» **EXERCISE DETAILS**
What is needed is an exact copy of all the records, written out in full.

(MATERIAL FOR THE TASK)

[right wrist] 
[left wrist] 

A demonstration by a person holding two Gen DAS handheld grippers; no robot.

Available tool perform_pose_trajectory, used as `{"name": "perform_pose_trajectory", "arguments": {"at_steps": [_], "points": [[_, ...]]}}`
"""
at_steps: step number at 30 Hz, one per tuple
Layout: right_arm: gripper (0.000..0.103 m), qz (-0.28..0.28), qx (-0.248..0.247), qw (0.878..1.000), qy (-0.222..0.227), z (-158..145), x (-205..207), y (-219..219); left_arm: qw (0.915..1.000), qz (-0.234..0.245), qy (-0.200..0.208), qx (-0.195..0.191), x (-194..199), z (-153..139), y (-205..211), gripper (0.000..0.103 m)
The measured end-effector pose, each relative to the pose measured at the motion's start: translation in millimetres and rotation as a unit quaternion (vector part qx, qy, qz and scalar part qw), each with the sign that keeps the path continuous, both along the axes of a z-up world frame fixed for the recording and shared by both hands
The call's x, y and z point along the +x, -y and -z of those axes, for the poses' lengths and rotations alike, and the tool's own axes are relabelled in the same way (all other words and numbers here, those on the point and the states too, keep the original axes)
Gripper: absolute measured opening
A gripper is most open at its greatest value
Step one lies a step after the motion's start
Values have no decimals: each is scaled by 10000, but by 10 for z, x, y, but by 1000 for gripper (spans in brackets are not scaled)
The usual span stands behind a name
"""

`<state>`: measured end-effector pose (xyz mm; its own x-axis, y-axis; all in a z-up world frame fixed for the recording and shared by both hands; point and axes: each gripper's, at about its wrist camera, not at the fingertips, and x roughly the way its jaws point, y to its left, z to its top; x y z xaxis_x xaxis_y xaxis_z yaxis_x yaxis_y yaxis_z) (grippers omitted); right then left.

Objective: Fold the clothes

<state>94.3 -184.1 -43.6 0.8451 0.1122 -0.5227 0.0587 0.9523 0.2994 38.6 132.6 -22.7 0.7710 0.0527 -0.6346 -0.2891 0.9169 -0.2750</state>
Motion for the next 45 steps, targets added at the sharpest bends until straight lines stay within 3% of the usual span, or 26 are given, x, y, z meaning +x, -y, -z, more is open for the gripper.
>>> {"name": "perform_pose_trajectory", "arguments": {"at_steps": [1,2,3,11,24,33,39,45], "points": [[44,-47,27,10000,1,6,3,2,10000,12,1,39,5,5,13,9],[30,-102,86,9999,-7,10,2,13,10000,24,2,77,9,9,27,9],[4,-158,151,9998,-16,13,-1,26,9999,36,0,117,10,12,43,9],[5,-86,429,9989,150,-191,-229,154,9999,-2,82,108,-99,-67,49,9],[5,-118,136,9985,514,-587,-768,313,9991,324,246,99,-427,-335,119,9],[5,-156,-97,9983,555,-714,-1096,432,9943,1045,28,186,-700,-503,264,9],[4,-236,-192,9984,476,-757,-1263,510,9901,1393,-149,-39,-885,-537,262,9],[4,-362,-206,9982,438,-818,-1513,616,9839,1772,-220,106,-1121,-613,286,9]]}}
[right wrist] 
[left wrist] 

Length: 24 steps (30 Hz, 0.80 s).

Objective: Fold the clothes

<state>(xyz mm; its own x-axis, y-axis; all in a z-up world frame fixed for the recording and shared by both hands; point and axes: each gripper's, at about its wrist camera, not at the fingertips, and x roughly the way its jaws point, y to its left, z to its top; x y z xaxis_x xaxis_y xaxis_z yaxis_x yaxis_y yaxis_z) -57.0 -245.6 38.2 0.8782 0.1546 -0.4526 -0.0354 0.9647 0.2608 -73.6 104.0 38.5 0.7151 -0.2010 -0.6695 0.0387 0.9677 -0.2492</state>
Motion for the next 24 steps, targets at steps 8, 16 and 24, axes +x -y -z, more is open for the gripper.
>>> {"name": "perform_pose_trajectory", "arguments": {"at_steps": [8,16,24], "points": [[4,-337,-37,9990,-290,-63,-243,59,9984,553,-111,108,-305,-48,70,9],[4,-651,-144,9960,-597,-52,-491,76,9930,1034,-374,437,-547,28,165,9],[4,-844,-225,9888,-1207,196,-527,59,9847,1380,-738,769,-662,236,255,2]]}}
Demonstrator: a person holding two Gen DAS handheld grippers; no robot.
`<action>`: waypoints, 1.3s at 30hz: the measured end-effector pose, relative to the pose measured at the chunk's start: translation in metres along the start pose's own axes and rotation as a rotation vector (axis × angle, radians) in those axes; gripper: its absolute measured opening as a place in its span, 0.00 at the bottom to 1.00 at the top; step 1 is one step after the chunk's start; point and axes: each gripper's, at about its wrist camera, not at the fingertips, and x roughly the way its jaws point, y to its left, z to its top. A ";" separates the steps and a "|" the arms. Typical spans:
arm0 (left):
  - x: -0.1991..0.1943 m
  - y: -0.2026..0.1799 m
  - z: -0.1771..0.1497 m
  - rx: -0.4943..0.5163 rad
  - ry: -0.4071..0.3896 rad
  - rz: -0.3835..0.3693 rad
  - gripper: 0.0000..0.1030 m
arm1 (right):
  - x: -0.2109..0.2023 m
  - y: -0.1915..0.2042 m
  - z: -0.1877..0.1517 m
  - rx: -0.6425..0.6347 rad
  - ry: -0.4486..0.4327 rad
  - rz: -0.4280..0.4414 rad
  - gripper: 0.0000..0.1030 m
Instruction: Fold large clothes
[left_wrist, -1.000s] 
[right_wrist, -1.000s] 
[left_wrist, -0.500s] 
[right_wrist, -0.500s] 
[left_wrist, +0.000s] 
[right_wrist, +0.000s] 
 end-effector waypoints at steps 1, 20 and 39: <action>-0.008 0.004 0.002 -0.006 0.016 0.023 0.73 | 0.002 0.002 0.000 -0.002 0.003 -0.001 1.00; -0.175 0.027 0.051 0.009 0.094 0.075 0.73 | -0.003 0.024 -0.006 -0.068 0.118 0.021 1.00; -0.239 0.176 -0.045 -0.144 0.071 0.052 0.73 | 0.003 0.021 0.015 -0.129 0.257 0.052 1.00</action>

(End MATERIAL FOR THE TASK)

» **OUTPUT OF THE TASK**
[right wrist] 
[left wrist] 

A demonstration by a person holding two Gen DAS handheld grippers; no robot.

Available tool perform_pose_trajectory, used as `{"name": "perform_pose_trajectory", "arguments": {"at_steps": [_], "points": [[_, ...]]}}`
"""
at_steps: step number at 30 Hz, one per tuple
Layout: right_arm: gripper (0.000..0.103 m), qz (-0.28..0.28), qx (-0.248..0.247), qw (0.878..1.000), qy (-0.222..0.227), z (-158..145), x (-205..207), y (-219..219); left_arm: qw (0.915..1.000), qz (-0.234..0.245), qy (-0.200..0.208), qx (-0.195..0.191), x (-194..199), z (-153..139), y (-205..211), gripper (0.000..0.103 m)
The measured end-effector pose, each relative to the pose measured at the motion's start: translation in millimetres and rotation as a unit quaternion (vector part qx, qy, qz and scalar part qw), each with the sign that keeps the path continuous, both along the axes of a z-up world frame fixed for the recording and shared by both hands
The call's x, y and z point along the +x, -y and -z of those axes, for the poses' lengths and rotations alike, and the tool's own axes are relabelled in the same way (all other words and numbers here, those on the point and the states too, keep the original axes)
Gripper: absolute measured opening
A gripper is most open at its greatest value
Step one lies a step after the motion's start
Values have no decimals: each is scaled by 10000, but by 10 for z, x, y, but by 1000 for gripper (spans in brackets are not scaled)
The usual span stands behind a name
"""

`<state>`: measured end-effector pose (xyz mm; its own x-axis, y-axis; all in a z-up world frame fixed for the recording and shared by both hands; point and axes: each gripper's, at about its wrist camera, not at the fingertips, and x roughly the way its jaws point, y to its left, z to its top; x y z xaxis_x xaxis_y xaxis_z yaxis_x yaxis_y yaxis_z) (grippers omitted); right then left.

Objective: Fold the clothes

<state>94.3 -184.1 -43.6 0.8451 0.1122 -0.5227 0.0587 0.9523 0.2994 38.6 132.6 -22.7 0.7710 0.0527 -0.6346 -0.2891 0.9169 -0.2750</state>
Motion for the next 45 steps, targets added at the sharpest bends until straight lines stay within 3% of the usual span, or 26 are given, x, y, z meaning +x, -y, -z, more is open for the gripper.
>>> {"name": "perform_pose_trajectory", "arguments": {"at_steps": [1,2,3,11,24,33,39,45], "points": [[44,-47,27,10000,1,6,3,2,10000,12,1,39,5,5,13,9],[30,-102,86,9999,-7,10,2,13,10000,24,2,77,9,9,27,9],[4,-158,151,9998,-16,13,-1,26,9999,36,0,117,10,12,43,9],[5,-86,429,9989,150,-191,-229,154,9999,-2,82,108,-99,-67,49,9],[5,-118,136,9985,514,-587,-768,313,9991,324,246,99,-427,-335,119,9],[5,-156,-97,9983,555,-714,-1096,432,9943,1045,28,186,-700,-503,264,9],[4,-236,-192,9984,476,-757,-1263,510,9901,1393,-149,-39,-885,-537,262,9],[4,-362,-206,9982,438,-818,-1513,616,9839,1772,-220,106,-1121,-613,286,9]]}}
[right wrist] 
[left wrist] 

Length: 24 steps (30 Hz, 0.80 s).

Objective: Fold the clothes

<state>(xyz mm; its own x-axis, y-axis; all in a z-up world frame fixed for the recording and shared by both hands; point and axes: each gripper's, at about its wrist camera, not at the fingertips, and x roughly the way its jaws point, y to its left, z to its top; x y z xaxis_x xaxis_y xaxis_z yaxis_x yaxis_y yaxis_z) -57.0 -245.6 38.2 0.8782 0.1546 -0.4526 -0.0354 0.9647 0.2608 -73.6 104.0 38.5 0.7151 -0.2010 -0.6695 0.0387 0.9677 -0.2492</state>
Motion for the next 24 steps, targets at steps 8, 16 and 24, axes +x -y -z, more is open for the gripper.
>>> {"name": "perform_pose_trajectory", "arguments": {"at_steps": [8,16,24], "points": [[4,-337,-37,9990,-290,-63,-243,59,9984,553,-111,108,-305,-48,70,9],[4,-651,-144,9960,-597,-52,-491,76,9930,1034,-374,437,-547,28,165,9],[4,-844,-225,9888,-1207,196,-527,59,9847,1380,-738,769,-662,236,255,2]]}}
Demonstrator: a person holding two Gen DAS handheld grippers; no robot.
`<action>`: waypoints, 1.3s at 30hz: the measured end-effector pose, relative to the pose measured at the chunk's start: translation in metres along the start pose's own axes and rotation as a rotation vector (axis × angle, radians) in those axes; gripper: its absolute measured opening as a place in its span, 0.00 at the bottom to 1.00 at the top; step 1 is one step after the chunk's start; point and axes: each gripper's, at about its wrist camera, not at the fingertips, and x roughly the way its jaws point, y to its left, z to its top. A ";" separates the steps and a "|" the arms. Typical spans:
arm0 (left):
  - x: -0.1991..0.1943 m
  - y: -0.2026..0.1799 m
  - z: -0.1771..0.1497 m
  - rx: -0.4943..0.5163 rad
  - ry: -0.4071..0.3896 rad
  - rz: -0.3835..0.3693 rad
  - gripper: 0.0000..0.1030 m
arm1 (right):
  - x: -0.2109..0.2023 m
  - y: -0.1915..0.2042 m
  - z: -0.1877..0.1517 m
  - rx: -0.6425..0.6347 rad
  - ry: -0.4486..0.4327 rad
  - rz: -0.4280..0.4414 rad
  - gripper: 0.0000..0.1030 m
Instruction: Fold large clothes
[left_wrist, -1.000s] 
[right_wrist, -1.000s] 
[left_wrist, -0.500s] 
[right_wrist, -0.500s] 
[left_wrist, +0.000s] 
[right_wrist, +0.000s] 
 end-effector waypoints at steps 1, 20 and 39: <action>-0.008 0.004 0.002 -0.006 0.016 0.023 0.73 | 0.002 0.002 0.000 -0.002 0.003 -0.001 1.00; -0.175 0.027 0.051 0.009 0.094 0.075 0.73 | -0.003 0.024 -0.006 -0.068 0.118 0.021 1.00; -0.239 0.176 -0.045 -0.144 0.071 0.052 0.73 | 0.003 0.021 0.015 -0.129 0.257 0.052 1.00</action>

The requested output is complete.